PROBLEM REQUIREMENTS
Every line of the data that contains the string "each" must be copied.

DATA SEGMENT

[Start of section]

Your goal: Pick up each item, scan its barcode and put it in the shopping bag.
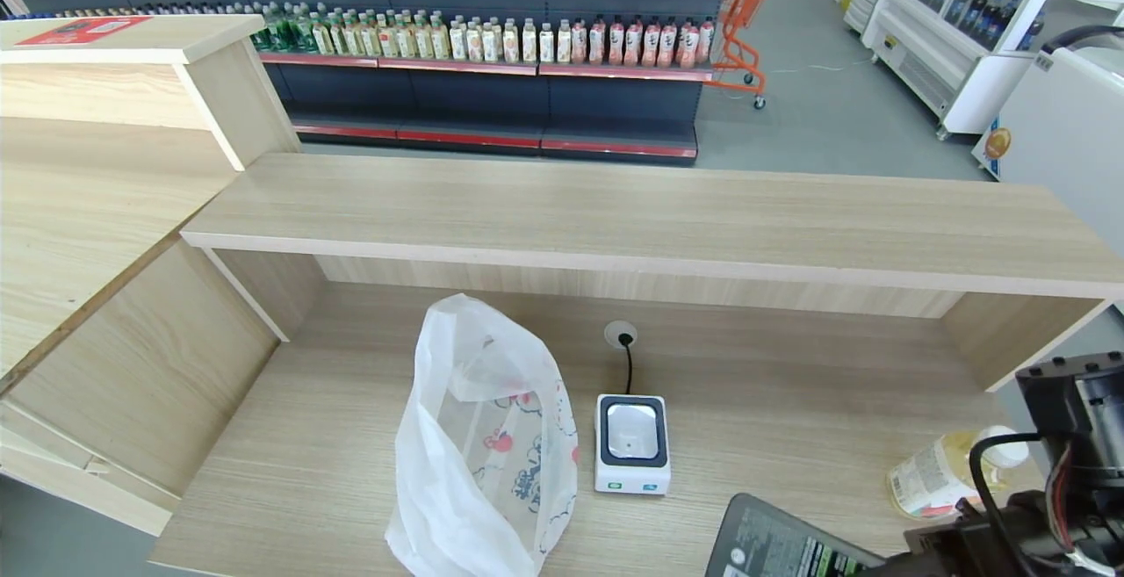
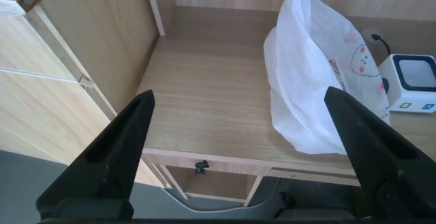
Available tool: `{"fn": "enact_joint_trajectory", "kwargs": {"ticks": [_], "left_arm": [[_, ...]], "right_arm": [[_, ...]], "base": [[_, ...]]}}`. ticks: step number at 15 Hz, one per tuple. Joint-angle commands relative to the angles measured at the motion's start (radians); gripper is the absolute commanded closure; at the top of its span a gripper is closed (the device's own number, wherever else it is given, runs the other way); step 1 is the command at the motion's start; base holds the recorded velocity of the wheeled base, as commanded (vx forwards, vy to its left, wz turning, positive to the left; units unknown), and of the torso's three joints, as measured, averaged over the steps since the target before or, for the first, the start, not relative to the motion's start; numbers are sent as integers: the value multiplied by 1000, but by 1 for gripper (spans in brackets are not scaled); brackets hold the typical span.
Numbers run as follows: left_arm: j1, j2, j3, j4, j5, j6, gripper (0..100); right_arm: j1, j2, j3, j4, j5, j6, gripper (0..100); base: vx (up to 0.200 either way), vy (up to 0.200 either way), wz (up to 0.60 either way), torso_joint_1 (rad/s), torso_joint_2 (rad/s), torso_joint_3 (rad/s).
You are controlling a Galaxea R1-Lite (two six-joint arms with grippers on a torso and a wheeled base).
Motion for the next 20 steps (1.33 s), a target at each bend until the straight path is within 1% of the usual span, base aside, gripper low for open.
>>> {"fn": "enact_joint_trajectory", "kwargs": {"ticks": [1,2,3,4,7,12,14,20], "left_arm": [[-1,0,0,0,0,0,0],[-1,0,0,0,0,0,0],[-1,0,0,0,0,0,0],[1,0,0,0,0,0,0],[-1,0,0,0,0,0,0],[1,0,0,0,0,0,0],[1,0,0,0,0,0,0],[-1,0,0,0,0,0,0]], "right_arm": [[95,1,4,25,50,-103,100],[127,1,6,73,53,-113,100],[135,-2,6,120,53,-113,100],[135,-5,6,137,53,-113,100],[124,-2,4,128,53,-113,100],[72,6,-10,126,53,-113,100],[67,15,-31,126,53,-113,100],[67,6,-31,129,53,-113,100]], "base": [[0,0,0,0,0,0],[0,0,0,0,0,0],[0,0,0,0,0,0],[0,0,0,0,0,0],[0,0,0,0,0,0],[0,0,0,0,0,0],[0,0,0,0,0,0],[0,0,0,0,0,0]]}}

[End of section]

RESPONSE TO THIS EXERCISE
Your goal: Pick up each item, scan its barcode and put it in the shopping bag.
Motion for the next 20 steps (1.33 s), a target at each bend until the straight path is within 1% of the usual span, base aside, gripper low for open.

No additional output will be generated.